Nell’istantanea scattata dal mensile curato dalla Consulenza statistico attuariale dell’Istituto, Dati Inail, viene fatto il punto della situazione sull’emergenza da Covid-19 e sulle sue ripercussioni senza precedenti a livello economico e sanitario
La pandemia Covid-19 e il conseguente lockdown hanno prodotto effetti inimmaginabili sulle economie mondiali e, in modo particolare, su quella italiana, che era già caratterizzata da segnali di debolezza (la variazione congiunturale del Pil nel quarto trimestre 2019 era pari a -0,3%).

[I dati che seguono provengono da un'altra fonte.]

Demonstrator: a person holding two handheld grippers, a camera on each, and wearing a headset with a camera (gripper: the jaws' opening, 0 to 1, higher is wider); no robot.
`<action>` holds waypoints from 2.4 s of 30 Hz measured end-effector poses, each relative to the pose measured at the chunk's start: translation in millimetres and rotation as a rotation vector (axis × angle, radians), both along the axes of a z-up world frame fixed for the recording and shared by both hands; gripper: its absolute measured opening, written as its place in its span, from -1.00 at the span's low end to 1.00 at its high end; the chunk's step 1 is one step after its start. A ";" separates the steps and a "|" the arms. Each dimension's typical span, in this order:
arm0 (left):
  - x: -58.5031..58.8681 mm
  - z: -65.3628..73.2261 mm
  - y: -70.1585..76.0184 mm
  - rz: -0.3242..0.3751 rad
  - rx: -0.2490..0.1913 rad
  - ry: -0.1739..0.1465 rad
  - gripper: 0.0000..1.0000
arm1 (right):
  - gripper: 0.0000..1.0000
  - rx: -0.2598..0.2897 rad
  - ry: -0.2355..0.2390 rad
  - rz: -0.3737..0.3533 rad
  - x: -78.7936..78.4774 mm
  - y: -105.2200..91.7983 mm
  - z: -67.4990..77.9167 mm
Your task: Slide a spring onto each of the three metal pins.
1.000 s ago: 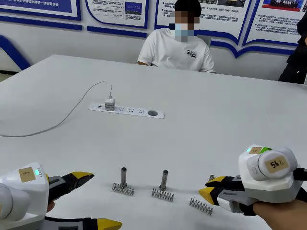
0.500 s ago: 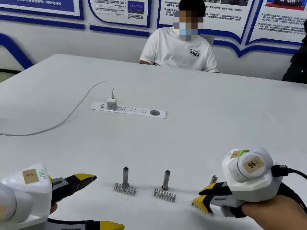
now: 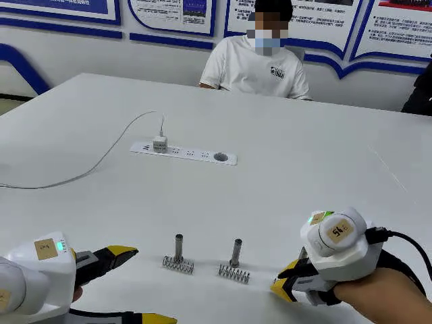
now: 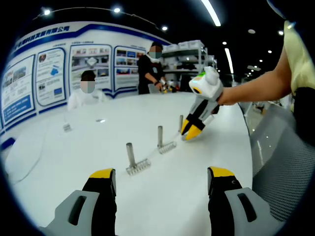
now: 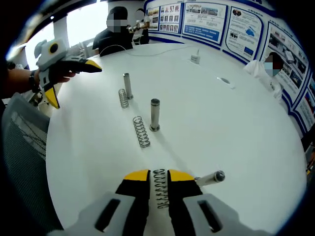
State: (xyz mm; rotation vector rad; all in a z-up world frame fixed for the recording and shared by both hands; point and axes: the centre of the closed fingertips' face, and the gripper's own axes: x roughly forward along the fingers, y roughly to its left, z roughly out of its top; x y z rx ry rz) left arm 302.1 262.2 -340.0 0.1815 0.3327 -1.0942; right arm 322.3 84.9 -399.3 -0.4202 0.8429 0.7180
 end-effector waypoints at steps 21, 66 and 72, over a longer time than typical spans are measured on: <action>-2.1 -2.9 -1.3 0.001 0.002 0.007 0.54 | -0.76 -0.024 0.044 0.037 2.1 0.4 -7.0; -5.8 2.5 -8.2 -0.027 -0.005 -0.005 0.53 | -0.76 0.097 -0.084 -0.091 -5.8 -16.4 39.7; -8.0 4.3 -12.4 -0.037 -0.009 -0.006 0.53 | -0.76 0.132 -0.110 -0.102 -8.4 -12.7 51.7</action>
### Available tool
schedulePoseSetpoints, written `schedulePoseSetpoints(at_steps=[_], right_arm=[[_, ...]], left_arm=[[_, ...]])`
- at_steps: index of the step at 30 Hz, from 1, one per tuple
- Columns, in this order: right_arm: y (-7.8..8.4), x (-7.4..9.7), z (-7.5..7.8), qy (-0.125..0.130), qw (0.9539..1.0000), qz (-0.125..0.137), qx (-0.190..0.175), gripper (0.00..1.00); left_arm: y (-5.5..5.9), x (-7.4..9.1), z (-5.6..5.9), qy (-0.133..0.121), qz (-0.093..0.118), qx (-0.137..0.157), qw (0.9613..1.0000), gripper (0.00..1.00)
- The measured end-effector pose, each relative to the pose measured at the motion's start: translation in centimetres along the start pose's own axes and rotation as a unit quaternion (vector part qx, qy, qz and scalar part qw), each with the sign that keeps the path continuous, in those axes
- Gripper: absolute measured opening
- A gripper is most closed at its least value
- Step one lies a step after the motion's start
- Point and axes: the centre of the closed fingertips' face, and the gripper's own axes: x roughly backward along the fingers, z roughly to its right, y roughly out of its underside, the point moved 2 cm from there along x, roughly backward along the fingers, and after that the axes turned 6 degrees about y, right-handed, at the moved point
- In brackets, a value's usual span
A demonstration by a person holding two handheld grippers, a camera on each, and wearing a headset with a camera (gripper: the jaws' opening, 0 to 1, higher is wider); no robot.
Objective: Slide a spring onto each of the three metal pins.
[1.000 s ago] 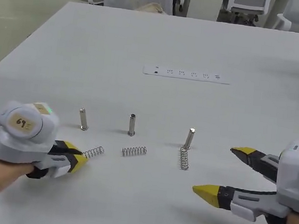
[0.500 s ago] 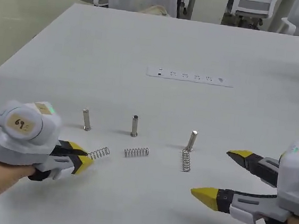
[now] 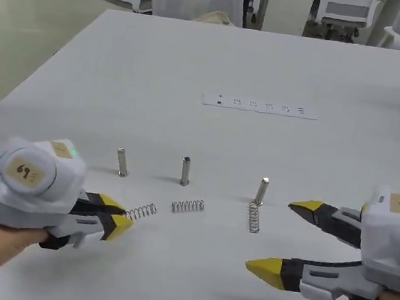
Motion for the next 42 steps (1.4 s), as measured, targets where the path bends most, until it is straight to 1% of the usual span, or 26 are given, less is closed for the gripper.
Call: schedulePoseSetpoints(at_steps=[3,8,11,15,18,23,25,28,31,37,40,42], right_arm=[[-0.9,-0.1,-0.3,-0.012,0.9999,0.009,0.002,0.68],[-1.7,-0.3,-0.9,-0.028,0.9995,0.016,0.004,0.66],[-2.3,-0.4,-1.4,-0.041,0.9989,0.022,0.003,0.65],[-2.8,-0.5,-1.8,-0.053,0.9982,0.030,-0.001,0.63],[-3.2,-0.5,-2.1,-0.060,0.9976,0.034,-0.002,0.62],[-3.7,-0.5,-2.7,-0.072,0.9966,0.040,-0.005,0.60],[-3.8,-0.5,-3.0,-0.078,0.9962,0.040,-0.004,0.58],[-4.0,-0.6,-3.4,-0.083,0.9957,0.041,-0.003,0.55],[-4.3,-0.7,-3.7,-0.091,0.9948,0.045,-0.008,0.54],[-4.7,-1.0,-4.4,-0.105,0.9932,0.047,-0.009,0.50],[-4.7,-1.1,-4.9,-0.114,0.9922,0.048,-0.009,0.46],[-4.7,-1.2,-5.1,-0.118,0.9919,0.047,-0.010,0.46]], left_arm=[[-0.2,0.0,0.5,0.008,0.002,-0.006,1.0000,0.03],[-0.8,0.1,1.6,0.024,0.007,-0.015,0.9996,0.03],[-1.1,0.2,2.0,0.031,0.011,-0.019,0.9993,0.03],[-1.6,0.3,2.7,0.044,0.018,-0.027,0.9985,0.03],[-2.2,0.5,3.5,0.057,0.025,-0.038,0.9973,0.03],[-2.9,0.7,4.7,0.073,0.030,-0.049,0.9957,0.03],[-3.0,0.8,4.9,0.075,0.031,-0.052,0.9954,0.03],[-3.3,1.0,5.4,0.082,0.037,-0.054,0.9944,0.03],[-3.5,1.1,5.8,0.088,0.041,-0.057,0.9936,0.03],[-4.0,1.3,6.6,0.103,0.049,-0.068,0.9912,0.03],[-4.4,1.3,7.2,0.112,0.053,-0.073,0.9896,0.03],[-4.6,1.4,7.4,0.115,0.056,-0.074,0.9890,0.03]])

È arduo quantificare le ripercussioni di un simile evento e il contraccolpo sull’economia reale sarà pesante e prolungato.
L’emergenza che si è affrontata è stata resa evidente dalle file davanti ai banchi dei pegni, da sempre un ottimo termometro per misurare le crisi: Affide – la più grande società attiva nel settore del credito su pegno autorizzata dalla Banca d’Italia – stima che nel periodo di costrizione in casa della popolazione, le richieste di credito hanno avuto un aumento del 30%. Famiglie di pensionati e lavoratori costretti all’immobilismo hanno iniziato a frequentare le mense sociali e per sostenersi hanno impegnato i beni di famiglia. Un quadro a tinte fosche che ha dato vita ad una concorrenza sleale aumentando il tasso di irregolarità (26,3% nel solo settore dei servizi alla persona).
Il blocco delle attività ha avuto effetti immediati sulla produzione: secondo i dati Istat di contabilità nazionale, nel primo trimestre dell’anno il Pil ha registrato una contrazione del 4,7%. Inoltre, da una rilevazione condotta sempre dall’istituto di statistica che ha interessato un campione1 di circa 90 mila imprese appartenenti ai settori dell’industria, del commercio e dei servizi, che producono quasi il 90% del valore aggiunto nazionale, è emerso che nella fase di lockdown il 45% delle imprese ha interrotto la propria attività senza riprenderla prima del 4 maggio.
Del 67,7% delle imprese che hanno interrotto la propria attività, il 21,4% lo ha fatto a prescindere dai vincoli imposti dai decreti o per rispettare le raccomandazioni del Ministero della sanità, o per non essere in grado di adottare le misure di contenimento del virus. Dall’analisi per settore, emerge che sono soprattutto le imprese delle costruzioni e dei servizi ad aver sospeso l’attività (rispettivamente 58,9% e 53,3%) rispetto all’industria in senso stretto (36,0%) e al commercio (30,3%). Proprio il commercio è il comparto rimasto più attivo nel corso del lockdown in particolare, quello al dettaglio presenta la quota più elevata di imprese sempre attive (52,4%).
Oltre il 70% delle imprese intervistate in questo studio, dichiara una riduzione del
fatturato nel bimestre marzo-aprile 2020 rispetto allo stesso periodo del 2019: il
41,4% asserisce che il proprio fatturato si è più che dimezzato e il 14,6% delle imprese
dichiara di non avere registrato alcun fatturato, con motivazioni che spaziano dalla
riduzione delle settimane lavorate, al calo della domanda, alle difficoltà di
approvvigionamento fino al calo della produttività dovuta alle nuove condizioni
lavorative.
La chiusura delle attività economiche predisposte dall’avvicendarsi dei decreti, ha
penalizzato in misura maggiore le imprese micro (3-9 addetti) e piccole (10-49 addetti)
che da sole rappresentano più del 70% del totale delle chiusure; anche se il 29,4% delle piccole imprese hanno riaperto prima del 4 maggio.
Questa è stata una crisi che ha influenzato pesantemente la salute, il benessere e il lavoro delle persone, e ha creato un’incertezza senza precedenti. Questo è il motivo per il quale si vuole prevedere un’uscita dalla crisi che passi attraverso la gestione di politiche di crescita economica coraggiose, lo snellimento della burocrazia, la revisione dei modelli organizzativi delle imprese, l’investimento nell’innovazione e politiche che rispettino l’ambiente.